● RECORDS PROVIDED:
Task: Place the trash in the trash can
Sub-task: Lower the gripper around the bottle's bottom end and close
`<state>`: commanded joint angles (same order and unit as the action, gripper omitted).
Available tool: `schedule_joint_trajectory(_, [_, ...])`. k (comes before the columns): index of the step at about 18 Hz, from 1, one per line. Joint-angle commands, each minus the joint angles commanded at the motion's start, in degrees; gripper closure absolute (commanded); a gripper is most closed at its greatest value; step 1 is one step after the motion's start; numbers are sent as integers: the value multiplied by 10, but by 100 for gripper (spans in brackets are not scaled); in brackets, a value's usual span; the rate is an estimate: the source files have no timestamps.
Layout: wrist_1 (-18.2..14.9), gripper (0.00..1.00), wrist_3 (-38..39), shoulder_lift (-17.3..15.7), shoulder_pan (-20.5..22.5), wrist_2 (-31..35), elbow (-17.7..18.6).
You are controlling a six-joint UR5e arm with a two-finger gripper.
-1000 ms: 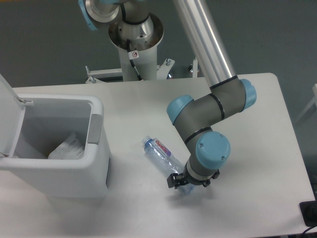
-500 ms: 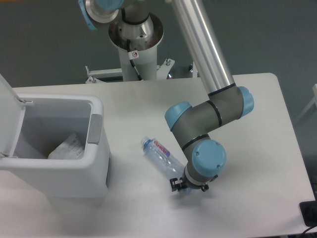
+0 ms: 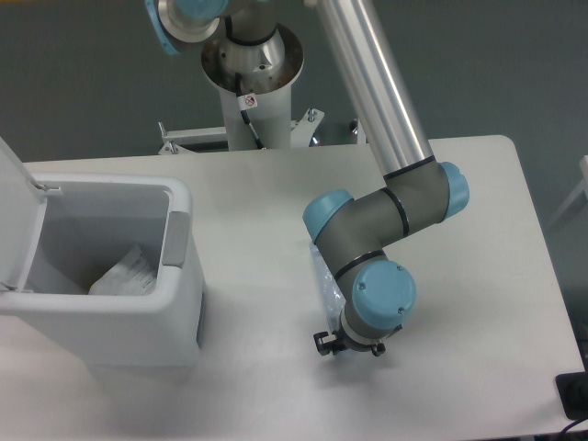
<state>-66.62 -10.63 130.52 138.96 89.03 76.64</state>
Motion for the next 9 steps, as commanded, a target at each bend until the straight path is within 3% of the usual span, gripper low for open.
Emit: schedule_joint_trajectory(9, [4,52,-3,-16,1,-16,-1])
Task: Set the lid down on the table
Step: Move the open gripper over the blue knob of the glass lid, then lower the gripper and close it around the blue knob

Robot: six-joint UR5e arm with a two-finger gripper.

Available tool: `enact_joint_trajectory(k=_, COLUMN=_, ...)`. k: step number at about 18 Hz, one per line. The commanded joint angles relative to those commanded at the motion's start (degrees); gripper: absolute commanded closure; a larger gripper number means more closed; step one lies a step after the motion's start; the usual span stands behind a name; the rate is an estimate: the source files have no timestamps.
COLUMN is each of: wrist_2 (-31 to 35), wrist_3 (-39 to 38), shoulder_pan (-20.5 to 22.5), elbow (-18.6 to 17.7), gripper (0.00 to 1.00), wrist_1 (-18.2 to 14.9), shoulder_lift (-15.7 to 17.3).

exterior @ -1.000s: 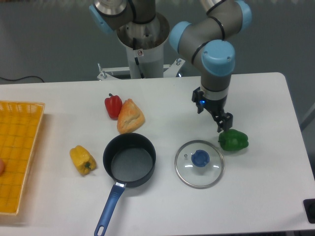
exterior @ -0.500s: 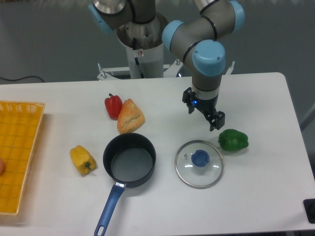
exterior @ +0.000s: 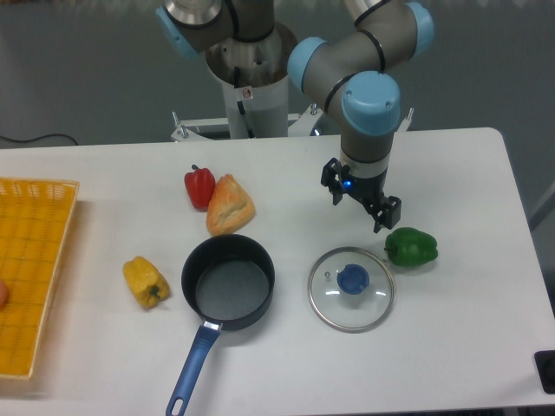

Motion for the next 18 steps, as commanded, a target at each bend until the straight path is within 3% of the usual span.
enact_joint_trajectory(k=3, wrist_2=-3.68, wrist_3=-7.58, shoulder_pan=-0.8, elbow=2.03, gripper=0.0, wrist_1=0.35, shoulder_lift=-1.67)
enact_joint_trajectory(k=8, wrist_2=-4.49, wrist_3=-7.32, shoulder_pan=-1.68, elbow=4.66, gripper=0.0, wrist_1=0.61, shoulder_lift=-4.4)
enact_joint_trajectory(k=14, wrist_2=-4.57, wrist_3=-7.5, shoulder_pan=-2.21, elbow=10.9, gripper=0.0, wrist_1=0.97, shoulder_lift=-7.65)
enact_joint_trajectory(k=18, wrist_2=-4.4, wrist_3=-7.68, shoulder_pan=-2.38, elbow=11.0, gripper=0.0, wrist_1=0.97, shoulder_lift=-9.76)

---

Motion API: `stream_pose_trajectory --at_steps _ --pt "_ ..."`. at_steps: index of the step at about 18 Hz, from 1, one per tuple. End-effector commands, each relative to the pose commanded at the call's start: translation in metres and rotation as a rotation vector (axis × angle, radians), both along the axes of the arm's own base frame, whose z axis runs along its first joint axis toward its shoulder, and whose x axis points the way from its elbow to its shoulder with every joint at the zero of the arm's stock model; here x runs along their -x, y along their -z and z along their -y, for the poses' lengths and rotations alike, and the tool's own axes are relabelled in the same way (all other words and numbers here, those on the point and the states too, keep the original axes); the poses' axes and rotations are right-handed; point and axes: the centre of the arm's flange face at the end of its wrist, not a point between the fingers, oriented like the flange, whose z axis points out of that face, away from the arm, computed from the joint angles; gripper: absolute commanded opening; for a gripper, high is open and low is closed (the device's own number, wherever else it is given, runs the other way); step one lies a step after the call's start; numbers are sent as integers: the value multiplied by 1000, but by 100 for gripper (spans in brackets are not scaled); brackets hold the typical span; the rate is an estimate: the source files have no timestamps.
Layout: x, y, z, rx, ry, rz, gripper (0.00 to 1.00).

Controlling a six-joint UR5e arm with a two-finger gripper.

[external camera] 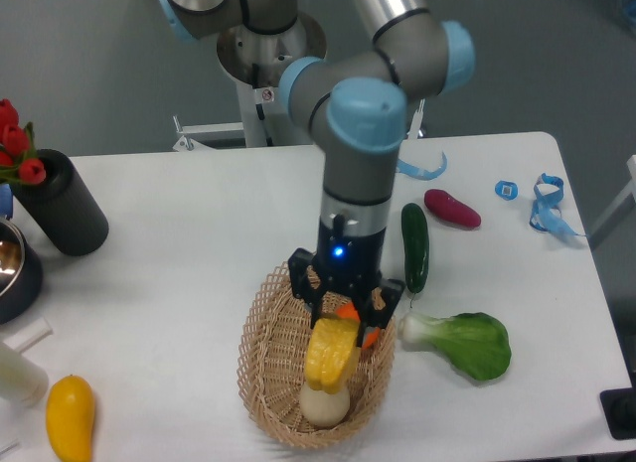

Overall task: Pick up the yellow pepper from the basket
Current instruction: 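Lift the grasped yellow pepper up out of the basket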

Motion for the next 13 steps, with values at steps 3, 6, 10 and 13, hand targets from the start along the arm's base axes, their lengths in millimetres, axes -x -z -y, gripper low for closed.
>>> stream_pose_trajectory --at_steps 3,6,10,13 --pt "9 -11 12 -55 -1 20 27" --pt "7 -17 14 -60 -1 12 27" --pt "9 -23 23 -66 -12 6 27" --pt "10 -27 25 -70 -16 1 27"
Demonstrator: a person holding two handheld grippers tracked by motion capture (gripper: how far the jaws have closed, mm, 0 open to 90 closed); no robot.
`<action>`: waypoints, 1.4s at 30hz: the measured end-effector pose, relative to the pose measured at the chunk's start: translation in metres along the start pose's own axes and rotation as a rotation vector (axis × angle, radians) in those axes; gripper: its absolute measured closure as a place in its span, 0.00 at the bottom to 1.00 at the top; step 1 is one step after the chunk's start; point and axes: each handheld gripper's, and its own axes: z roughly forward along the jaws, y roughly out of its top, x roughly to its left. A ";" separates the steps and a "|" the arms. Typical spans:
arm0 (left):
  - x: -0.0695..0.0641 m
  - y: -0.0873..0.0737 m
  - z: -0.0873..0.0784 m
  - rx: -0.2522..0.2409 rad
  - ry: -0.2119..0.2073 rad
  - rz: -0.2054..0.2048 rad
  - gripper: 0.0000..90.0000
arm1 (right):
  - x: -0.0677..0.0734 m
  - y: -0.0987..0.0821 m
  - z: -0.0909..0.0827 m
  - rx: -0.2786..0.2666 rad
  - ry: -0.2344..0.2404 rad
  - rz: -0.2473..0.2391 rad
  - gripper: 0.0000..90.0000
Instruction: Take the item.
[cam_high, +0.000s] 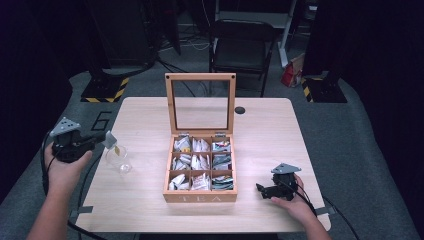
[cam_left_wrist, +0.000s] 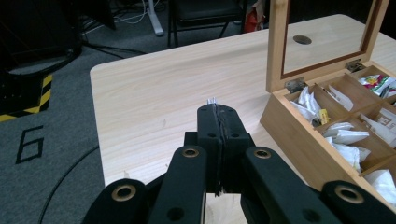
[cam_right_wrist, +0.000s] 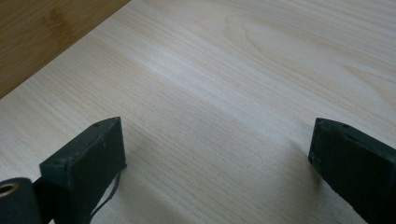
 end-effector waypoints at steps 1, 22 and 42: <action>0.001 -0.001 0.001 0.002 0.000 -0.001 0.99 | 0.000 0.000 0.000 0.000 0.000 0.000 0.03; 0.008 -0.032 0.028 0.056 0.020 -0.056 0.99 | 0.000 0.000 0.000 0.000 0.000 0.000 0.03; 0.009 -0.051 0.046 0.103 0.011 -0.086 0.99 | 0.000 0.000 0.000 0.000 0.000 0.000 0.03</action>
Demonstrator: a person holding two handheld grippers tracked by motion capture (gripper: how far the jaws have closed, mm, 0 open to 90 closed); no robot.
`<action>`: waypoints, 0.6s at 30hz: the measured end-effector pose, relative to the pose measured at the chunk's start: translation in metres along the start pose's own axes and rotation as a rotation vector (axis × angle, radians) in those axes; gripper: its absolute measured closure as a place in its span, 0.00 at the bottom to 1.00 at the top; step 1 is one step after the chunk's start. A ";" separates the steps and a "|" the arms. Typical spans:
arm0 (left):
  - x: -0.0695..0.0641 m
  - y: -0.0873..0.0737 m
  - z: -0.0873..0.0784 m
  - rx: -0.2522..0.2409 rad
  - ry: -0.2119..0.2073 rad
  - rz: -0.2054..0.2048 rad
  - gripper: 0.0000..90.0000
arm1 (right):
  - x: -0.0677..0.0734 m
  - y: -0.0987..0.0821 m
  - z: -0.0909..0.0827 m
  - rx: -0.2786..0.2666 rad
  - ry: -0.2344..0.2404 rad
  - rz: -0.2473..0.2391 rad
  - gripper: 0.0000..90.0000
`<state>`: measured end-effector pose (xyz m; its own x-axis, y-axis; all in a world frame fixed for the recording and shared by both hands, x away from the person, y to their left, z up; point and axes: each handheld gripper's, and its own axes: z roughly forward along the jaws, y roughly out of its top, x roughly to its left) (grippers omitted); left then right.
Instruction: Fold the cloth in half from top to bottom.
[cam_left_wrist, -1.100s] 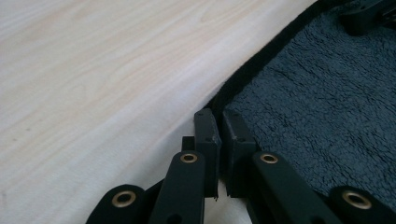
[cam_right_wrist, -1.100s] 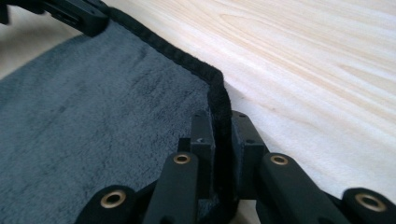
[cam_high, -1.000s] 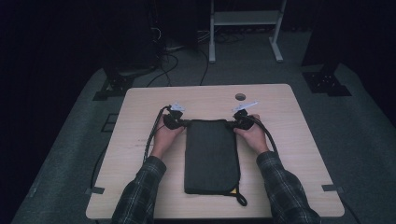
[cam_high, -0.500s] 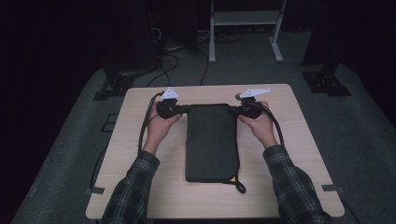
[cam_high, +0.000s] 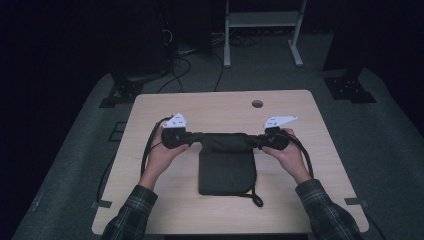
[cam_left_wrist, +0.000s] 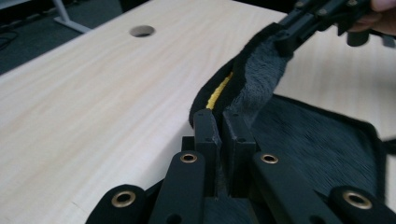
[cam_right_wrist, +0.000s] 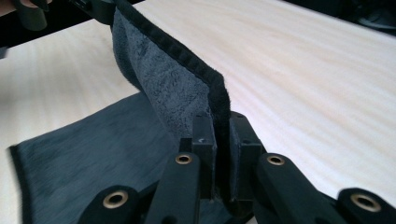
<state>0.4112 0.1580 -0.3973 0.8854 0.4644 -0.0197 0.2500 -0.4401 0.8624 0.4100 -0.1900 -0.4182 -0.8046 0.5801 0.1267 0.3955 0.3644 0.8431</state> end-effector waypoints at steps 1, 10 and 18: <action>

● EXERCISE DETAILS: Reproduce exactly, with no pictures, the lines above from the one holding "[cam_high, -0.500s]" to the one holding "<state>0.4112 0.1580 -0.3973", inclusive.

● REPLY:
[cam_high, -0.500s] 
[cam_high, +0.000s] 
[cam_left_wrist, +0.000s] 
[cam_right_wrist, +0.000s] 
<state>0.4112 0.1580 -0.3973 0.8854 0.4644 -0.0197 0.2500 -0.4401 0.8624 0.4100 -0.1900 -0.4182 -0.8046 0.5801 0.1267 0.3955 0.3644 0.8431</state> end-effector waypoints at steps 1, 10 and 18: <action>

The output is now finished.